Postmortem: March 1 Infrastructure Outage
Executive Summary
On March 1, 2025, XRPL Labs experienced a significant service disruption affecting the Xaman app backend, XRPL Cluster public nodes, and Xahau public nodes and hubs. The incident began with a networking switch malfunction in our primary data center that created a cascade of failures across multiple infrastructure layers. Services were impacted for varying durations, from 5 minutes to 2 hours.
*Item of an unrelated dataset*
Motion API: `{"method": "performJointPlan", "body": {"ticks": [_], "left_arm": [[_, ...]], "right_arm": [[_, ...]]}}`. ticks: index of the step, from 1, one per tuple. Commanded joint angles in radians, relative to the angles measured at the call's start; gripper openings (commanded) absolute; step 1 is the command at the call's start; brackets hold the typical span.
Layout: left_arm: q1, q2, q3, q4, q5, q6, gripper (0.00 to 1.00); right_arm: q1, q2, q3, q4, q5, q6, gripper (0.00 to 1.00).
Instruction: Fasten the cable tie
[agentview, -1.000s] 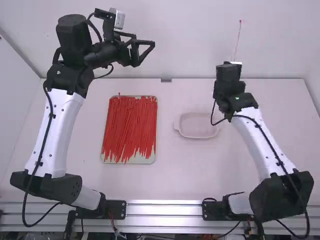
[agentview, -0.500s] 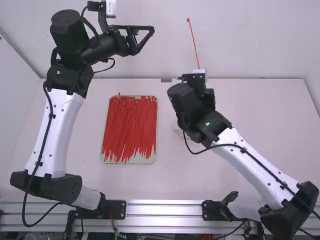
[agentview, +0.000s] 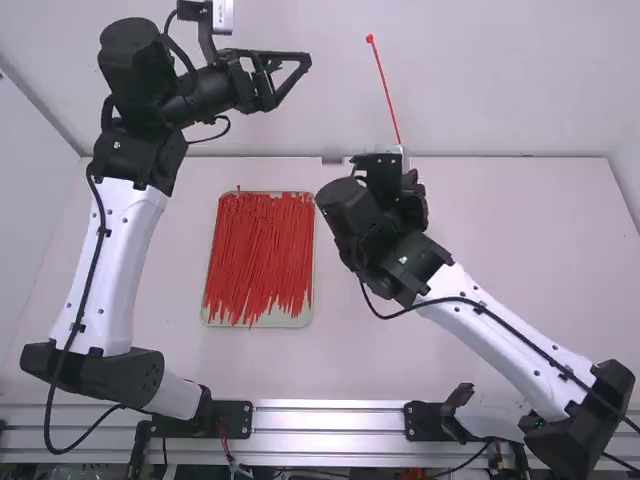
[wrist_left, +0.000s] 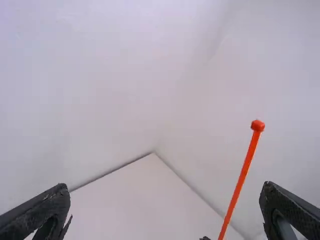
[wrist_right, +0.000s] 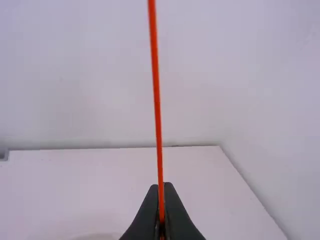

While our infrastructure experienced downtime, the XRP Ledger and Xahau networks themselves remained fully operational during this period.
Root Cause: A network switch flooding packets triggered protective measures that unexpectedly cascaded into virtualization cluster failures and network connectivity issues for critical services.
Resolution: The issue was resolved by decoupling the virtualization cluster nodes and manually restoring network connectivity to virtual machines.
Detailed Timeline and Technical Analysis
Initial Incident (Late Afternoon CET, March 1)
- Our monitoring systems detected increasing latency across switch ports in the primary data center
- A networking switch began producing an abnormally high volume of network packets, effectively flooding the infrastructure
- We made the decision to remove the problematic switch from production
Cascade of Failures
Network Reconfiguration Issues
- When the switch was removed, RSTP (Rapid Spanning Tree Protocol) began recalculating network routes
- RSTP unexpectedly shut down additional switch ports that were actually functioning normally
- This created a brief disconnection of infrastructure management interfaces (Dell iDRAC and Proxmox management VLANs)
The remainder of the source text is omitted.